B2B intent data is behavioral and purchase signals indicating which accounts are actively researching, evaluating, or buying solutions in your category. Intent data matters for ABM because it lets you prioritize your highest-value opportunities and time outreach when accounts are actively buying, not randomly hoping they're interested.
Quick Answer: Use first-party intent (your own website behavior and engagement), second-party intent (partner events and content), and third-party intent (purchased data from 6sense, Bombora, LinkedIn) together. Layer them strategically and activate only on high-intent signals.
This playbook walks you through using B2B intent data effectively in 2026.
What Is Intent Data?
Intent data signals that an account is actively researching, evaluating, or buying solutions in your category. There are three primary sources:
First-party intent: Your own website behavior, email engagement, content consumption, ad interaction. This data is free and 100% accurate to your solution.

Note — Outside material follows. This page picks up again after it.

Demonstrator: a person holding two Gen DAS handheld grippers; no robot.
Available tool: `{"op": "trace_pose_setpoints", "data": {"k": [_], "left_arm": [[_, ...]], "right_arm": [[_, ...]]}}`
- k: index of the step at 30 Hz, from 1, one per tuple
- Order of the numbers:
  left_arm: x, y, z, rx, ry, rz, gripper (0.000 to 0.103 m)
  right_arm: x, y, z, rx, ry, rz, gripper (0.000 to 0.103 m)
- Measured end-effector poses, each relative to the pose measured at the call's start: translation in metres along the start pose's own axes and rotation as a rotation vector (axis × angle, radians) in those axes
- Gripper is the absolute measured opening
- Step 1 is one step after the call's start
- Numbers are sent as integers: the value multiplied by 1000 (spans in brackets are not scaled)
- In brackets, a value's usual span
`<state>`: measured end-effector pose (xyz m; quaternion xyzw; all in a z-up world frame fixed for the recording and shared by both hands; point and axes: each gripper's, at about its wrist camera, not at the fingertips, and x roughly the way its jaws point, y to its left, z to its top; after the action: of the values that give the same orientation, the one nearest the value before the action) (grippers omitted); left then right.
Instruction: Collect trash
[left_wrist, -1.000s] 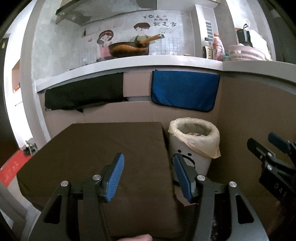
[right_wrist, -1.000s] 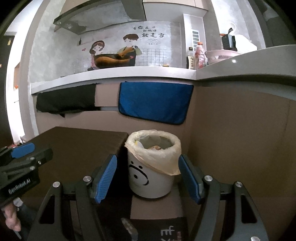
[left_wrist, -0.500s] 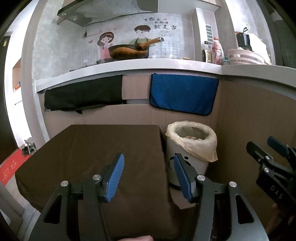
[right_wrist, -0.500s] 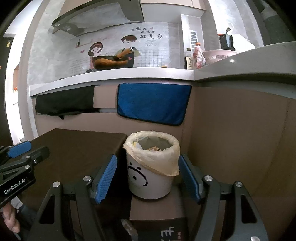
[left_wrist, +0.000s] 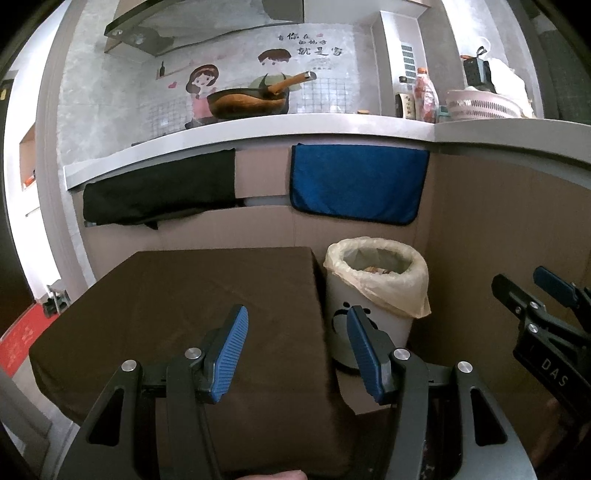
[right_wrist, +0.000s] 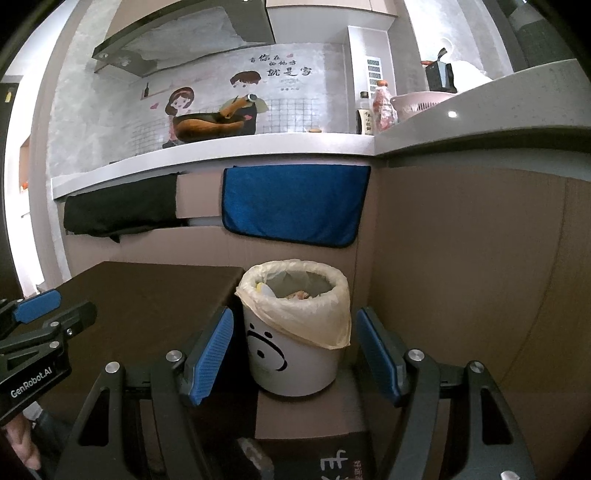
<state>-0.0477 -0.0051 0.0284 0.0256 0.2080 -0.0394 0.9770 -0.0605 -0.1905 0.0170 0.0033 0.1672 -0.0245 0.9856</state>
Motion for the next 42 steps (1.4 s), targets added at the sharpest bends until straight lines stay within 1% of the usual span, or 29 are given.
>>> {"op": "trace_pose_setpoints", "data": {"k": [14, 26, 35, 42], "left_arm": [[-1, -2, 1, 4, -14, -20, 57], [0, -7, 1, 14, -8, -18, 57], [3, -3, 3, -13, -9, -2, 57], [3, -4, 3, -15, -11, 1, 57]], "right_arm": [[-6, 2, 3, -4, -19, -10, 66], [-7, 4, 4, -4, -17, -11, 66], [-8, 6, 4, -6, -16, -7, 66], [-8, 6, 5, -6, -16, -3, 66]]}}
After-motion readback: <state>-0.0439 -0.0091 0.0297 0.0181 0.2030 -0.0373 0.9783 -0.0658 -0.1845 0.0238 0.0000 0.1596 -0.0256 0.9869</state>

Second-party intent: Data shared by partners -- events you co-sponsor, webinars, analyst reports. This tells you which accounts are interested in topics adjacent to your space.
Third-party intent: Data purchased from intent data providers (6sense, Bombora, LinkedIn Insights Partner, etc.). These platforms aggregate signals across the broader web: web browsing, research content, job postings, news mentions -- to identify buying signals.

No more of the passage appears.